Стамбульская еда на улице привлекает не разнообразием ассортимента, она хороша тем, что каждый предлагает то, что знает и любит сам. Когда я вижу, как разносчик предлагает какое-нибудь деревенское блюдо на улицах большого города, которое приготовила его мать или жена, веря, что оно здесь тоже всем понравится, я наслаждаюсь не только пловом с нутом, жаренными на вертеле котлетами, печенью или долмой с мидиями, но и красотой прилавков, видом трехколесных телег и стульев. Эти торговцы еще бродят по городу, но постепенно их становится все меньше: на улицах снуют миллионы людей, которые тем не менее в душе по-прежнему существуют в «чистом» мире своих матерей и жен. Закускам фабричного производства до сих пор «сопротивляется» «хлеб с рыбой». В старые времена, когда море было чистым и было много дешевой рыбы, а уличные прилавки ломились от пеламиды из Босфора, торговцы хлебом с рыбой были везде – в шлюпках, пришвартованных у берега, на площадях, у входов на футбольные стадионы.

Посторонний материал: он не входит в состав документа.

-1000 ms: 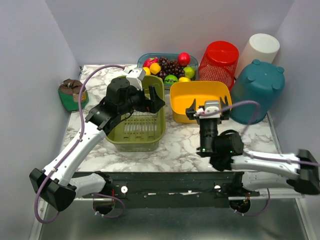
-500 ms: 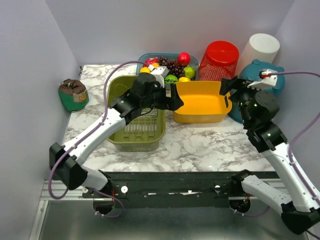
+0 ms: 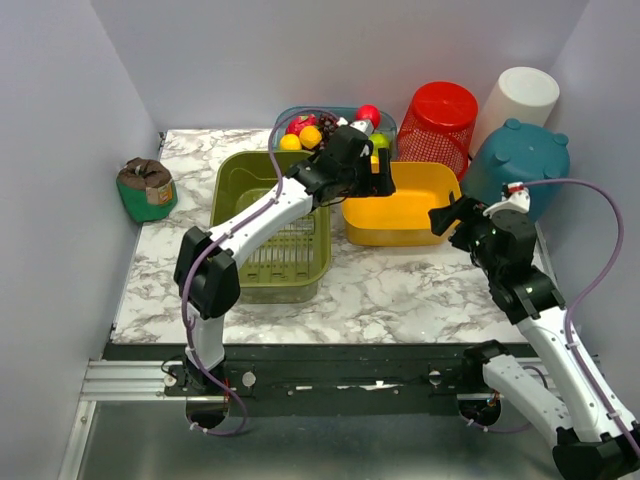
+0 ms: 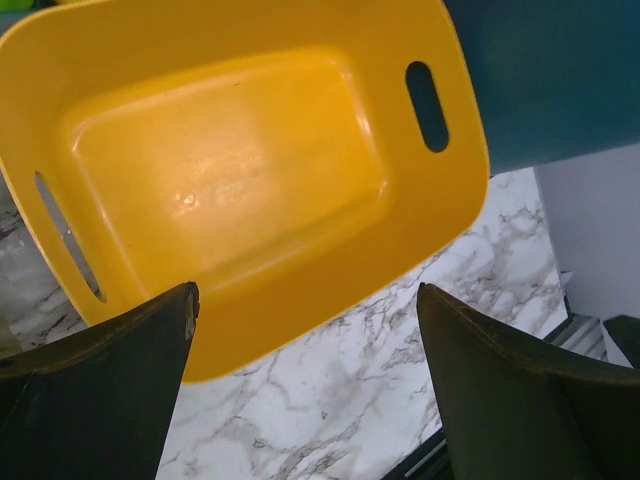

В 1960-е годы мой друг детства, обожавший перекусывать на улице, иногда улыбался и с набитым ртом повторял свою любимую фразу: «Грязь придает еде вкус!» Этой фразой он защищался от угрызений совести за то, что ест еду, приготовленную вдали от «маминой» кухни. Когда я с удовольствием ем где-нибудь в кафе, то чувствую себя виноватым, что ем в одиночестве. Зеркала в полный рост на стенах маленьких, уютных закусочных усиливают это чувство. Когда мне было пятнадцать-шестнадцать лет и я перекусывал гамбургером с айраном где-нибудь в маленьком буфете перед походом в кинотеатр в Бейоглу, я смотрел на себя в зеркало и думал, что я некрасивый, поэтому я чувствовал себя одиноким, виноватым и потерянным в толпе большого города.
Глава 25
Босфорские паромы
Когда я плыву на пароме в Стамбуле, я ощущаю себя в этом городе, свою жизнь среди жизней других людей. Я знаю, что мое место на берегах Босфора, Золотого Рога, Мраморного моря, которые формируют Стамбул. Здания, которые делают город городом, их окна и двери – все становится тем значительнее, чем ближе к воде, чем выше и чем лучше видно из них море. Жители города тоже зависят от того, насколько близко они живут от этой воды. Те из них, кто видит море из окон дома (раньше таких счастливчиков было больше), смотрят на городские пассажирские паромы, снующие по Босфору, и чувствуют, что у города есть центр, есть исходная точка, определяющая целостность города; они чувствуют, что жизнь – как бы то ни было – идет своим чередом.